El apoyo de su familia y de su entrenador, quien le brindó no solo orientación, sino también una mirada estricta y motivadora, fueron clave para que Leonel pudiera alejarse de la oscuridad y encontrar una nueva oportunidad en su vida. “Mi entrenador siempre me decía: ‘Un pibe más en el gimnasio es un pibe menos en la calle’. Esa frase me marcó, y me ayudó a entender que podía elegir otro camino”, explica.
Hoy, no solo es un joven que ha superado sus adicciones, sino que también es un firme defensor del poder transformador del deporte. “Es importante que los chicos encuentren una actividad que los motive. El deporte puede sacarlos de la droga, les abre puertas y los aleja de los vicios que los consumen.

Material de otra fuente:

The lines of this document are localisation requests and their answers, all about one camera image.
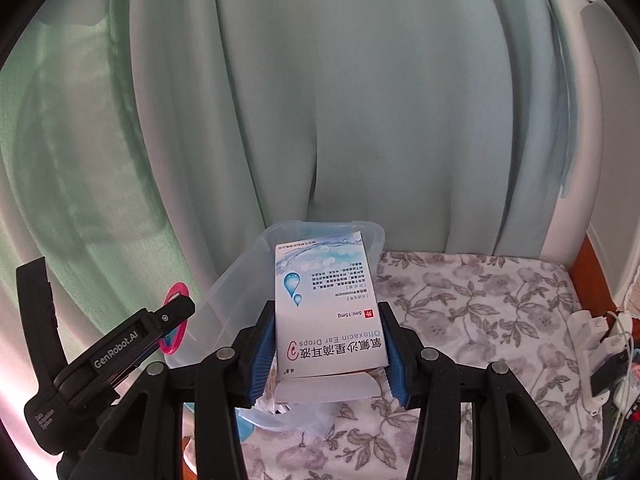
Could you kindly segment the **floral grey table cloth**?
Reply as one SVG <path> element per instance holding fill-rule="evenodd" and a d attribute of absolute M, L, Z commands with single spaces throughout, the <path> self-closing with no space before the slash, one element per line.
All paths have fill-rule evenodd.
<path fill-rule="evenodd" d="M 383 252 L 376 296 L 427 347 L 480 368 L 506 361 L 546 416 L 584 479 L 598 472 L 600 415 L 582 403 L 567 319 L 579 310 L 567 270 L 532 259 Z M 243 443 L 252 479 L 402 479 L 418 414 L 381 394 L 341 405 L 328 434 L 256 429 Z"/>

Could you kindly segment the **black power adapter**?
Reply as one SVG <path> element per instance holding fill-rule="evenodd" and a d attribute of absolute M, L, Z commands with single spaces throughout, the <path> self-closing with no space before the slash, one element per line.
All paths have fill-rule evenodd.
<path fill-rule="evenodd" d="M 628 374 L 628 362 L 627 352 L 609 356 L 590 377 L 591 393 L 598 396 L 617 385 Z"/>

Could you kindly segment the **white paper ball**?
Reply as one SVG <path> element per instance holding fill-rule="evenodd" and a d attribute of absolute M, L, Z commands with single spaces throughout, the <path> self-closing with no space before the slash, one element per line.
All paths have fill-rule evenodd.
<path fill-rule="evenodd" d="M 274 400 L 274 393 L 266 390 L 254 404 L 256 410 L 269 415 L 283 415 L 291 411 L 291 407 L 286 403 L 279 403 Z"/>

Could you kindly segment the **clear plastic storage box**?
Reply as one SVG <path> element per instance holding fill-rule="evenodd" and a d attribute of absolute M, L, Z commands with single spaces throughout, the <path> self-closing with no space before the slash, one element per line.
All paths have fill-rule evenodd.
<path fill-rule="evenodd" d="M 182 345 L 168 356 L 169 365 L 178 367 L 200 362 L 209 353 L 227 347 L 240 330 L 258 321 L 265 304 L 270 300 L 274 302 L 274 250 L 277 245 L 352 231 L 362 234 L 373 281 L 385 242 L 382 226 L 370 221 L 291 220 L 277 223 L 262 232 L 206 292 L 189 320 Z M 274 352 L 264 392 L 271 390 L 274 393 L 277 379 Z M 314 436 L 324 436 L 336 419 L 338 408 L 346 402 L 288 404 L 291 411 L 283 415 L 269 415 L 256 410 L 253 405 L 242 408 L 239 415 L 250 424 L 269 431 L 299 429 Z"/>

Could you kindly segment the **ear drops medicine box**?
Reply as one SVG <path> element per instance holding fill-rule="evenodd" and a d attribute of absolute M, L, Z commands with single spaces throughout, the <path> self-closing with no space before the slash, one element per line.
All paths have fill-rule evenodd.
<path fill-rule="evenodd" d="M 388 357 L 360 231 L 277 245 L 274 316 L 277 403 L 378 396 Z"/>

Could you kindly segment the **white power strip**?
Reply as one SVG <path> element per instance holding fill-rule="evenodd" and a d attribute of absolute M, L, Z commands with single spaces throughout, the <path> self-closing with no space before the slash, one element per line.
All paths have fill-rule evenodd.
<path fill-rule="evenodd" d="M 622 348 L 620 337 L 605 337 L 608 321 L 603 316 L 594 318 L 588 310 L 572 313 L 566 322 L 576 354 L 582 404 L 591 415 L 595 415 L 610 394 L 608 392 L 594 394 L 591 376 L 607 358 L 620 352 Z"/>

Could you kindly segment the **light green curtain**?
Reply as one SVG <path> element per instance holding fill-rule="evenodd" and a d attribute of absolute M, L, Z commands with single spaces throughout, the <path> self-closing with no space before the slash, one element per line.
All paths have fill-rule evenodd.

A mí me cambió la vida, y sé que puede hacer lo mismo por muchos otros”, aseguró.
A Leonel le gustaría que su experiencia sirviera como ejemplo para quienes atraviesan situaciones similares. “Por favor, a la gente que está así, no la abandonen, denle mucho apoyo, asistan a esos chicos. No saben cuánto los necesita». En ese sentido, destacó la importancia de motivar a los jóvenes en Metán a practicar deportes. “El deporte te saca de todo, te abre muchísimas puertas. A mí me abrió muchas oportunidades, y, bueno, ahora gracias a Dios estoy aquí», concluyó, con la esperanza de que su historia inspire a otros a seguir adelante.